**Materials provided**
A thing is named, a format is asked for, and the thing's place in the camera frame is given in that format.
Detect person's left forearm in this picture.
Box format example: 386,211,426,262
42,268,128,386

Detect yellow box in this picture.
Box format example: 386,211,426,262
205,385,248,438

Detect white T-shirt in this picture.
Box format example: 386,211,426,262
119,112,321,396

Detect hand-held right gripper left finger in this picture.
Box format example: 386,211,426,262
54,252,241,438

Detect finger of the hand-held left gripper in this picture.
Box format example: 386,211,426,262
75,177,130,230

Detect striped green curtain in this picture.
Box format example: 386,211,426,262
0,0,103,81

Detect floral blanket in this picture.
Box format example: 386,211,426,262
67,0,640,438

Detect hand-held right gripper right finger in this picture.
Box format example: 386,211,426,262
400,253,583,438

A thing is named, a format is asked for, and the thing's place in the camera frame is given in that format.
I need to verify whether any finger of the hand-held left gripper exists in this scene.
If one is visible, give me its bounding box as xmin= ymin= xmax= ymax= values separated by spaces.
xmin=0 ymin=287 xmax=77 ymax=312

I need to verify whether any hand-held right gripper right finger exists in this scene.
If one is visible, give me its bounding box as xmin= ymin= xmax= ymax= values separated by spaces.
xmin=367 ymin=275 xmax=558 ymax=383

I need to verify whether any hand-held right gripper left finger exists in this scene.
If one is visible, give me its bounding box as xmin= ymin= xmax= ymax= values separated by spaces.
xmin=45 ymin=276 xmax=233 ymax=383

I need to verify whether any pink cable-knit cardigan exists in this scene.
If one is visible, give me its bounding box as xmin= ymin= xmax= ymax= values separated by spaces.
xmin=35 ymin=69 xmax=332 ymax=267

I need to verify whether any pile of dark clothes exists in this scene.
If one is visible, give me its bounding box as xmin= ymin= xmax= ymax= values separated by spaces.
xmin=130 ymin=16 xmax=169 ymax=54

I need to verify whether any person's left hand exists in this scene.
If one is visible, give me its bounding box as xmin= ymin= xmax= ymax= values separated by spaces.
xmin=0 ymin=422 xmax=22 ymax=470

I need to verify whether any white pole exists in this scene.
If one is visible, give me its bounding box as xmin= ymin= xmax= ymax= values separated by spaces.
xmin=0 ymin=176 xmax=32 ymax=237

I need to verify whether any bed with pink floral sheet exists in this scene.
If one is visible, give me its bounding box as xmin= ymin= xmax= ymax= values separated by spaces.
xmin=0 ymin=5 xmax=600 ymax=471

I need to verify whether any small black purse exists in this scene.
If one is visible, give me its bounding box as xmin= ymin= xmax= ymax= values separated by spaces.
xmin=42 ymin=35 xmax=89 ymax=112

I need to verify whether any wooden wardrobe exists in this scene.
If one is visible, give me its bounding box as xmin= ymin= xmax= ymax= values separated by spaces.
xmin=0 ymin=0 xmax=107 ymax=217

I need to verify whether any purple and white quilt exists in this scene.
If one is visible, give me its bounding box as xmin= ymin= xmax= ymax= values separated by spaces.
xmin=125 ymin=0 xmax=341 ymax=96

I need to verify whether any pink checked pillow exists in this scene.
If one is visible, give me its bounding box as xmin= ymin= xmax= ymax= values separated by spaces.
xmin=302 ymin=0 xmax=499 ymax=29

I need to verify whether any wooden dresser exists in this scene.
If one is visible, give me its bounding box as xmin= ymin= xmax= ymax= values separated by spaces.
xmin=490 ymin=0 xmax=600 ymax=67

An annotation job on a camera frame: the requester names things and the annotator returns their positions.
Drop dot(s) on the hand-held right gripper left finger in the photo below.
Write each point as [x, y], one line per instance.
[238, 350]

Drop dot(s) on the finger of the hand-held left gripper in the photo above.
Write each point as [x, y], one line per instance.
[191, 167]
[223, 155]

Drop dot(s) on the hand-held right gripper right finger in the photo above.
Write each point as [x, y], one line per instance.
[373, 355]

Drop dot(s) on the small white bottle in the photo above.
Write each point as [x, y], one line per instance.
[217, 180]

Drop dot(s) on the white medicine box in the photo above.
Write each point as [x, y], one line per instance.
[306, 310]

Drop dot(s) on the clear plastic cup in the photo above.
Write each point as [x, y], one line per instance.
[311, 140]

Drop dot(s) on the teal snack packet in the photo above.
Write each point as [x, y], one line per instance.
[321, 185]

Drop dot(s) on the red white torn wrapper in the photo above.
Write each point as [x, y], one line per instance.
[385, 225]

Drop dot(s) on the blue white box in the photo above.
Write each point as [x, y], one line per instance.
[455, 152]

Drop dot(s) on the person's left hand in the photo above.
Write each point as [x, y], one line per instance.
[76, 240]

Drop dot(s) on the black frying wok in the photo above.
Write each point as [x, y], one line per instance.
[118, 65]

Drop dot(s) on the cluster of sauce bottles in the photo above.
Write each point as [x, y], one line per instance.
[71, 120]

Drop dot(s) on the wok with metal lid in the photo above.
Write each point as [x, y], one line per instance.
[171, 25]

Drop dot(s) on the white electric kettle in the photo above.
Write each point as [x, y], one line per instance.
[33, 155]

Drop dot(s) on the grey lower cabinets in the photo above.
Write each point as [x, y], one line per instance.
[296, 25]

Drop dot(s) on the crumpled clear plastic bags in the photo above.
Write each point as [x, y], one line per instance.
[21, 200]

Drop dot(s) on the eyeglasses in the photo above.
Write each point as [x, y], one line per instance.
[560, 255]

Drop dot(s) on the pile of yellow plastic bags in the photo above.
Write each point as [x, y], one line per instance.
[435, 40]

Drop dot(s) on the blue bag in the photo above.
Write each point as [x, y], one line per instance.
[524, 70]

**Required work**
Where a line of the records holds the word "right", copy that line.

**Response**
Detect hand-held right gripper left finger in this picture.
Detect hand-held right gripper right finger in this picture.
I need to verify whether any hand-held right gripper right finger exists in this scene.
I need to verify whether any hand-held right gripper left finger exists in this scene.
Drop dot(s) on the hand-held right gripper left finger in the photo below.
Drop dot(s) on the hand-held right gripper right finger in the photo above.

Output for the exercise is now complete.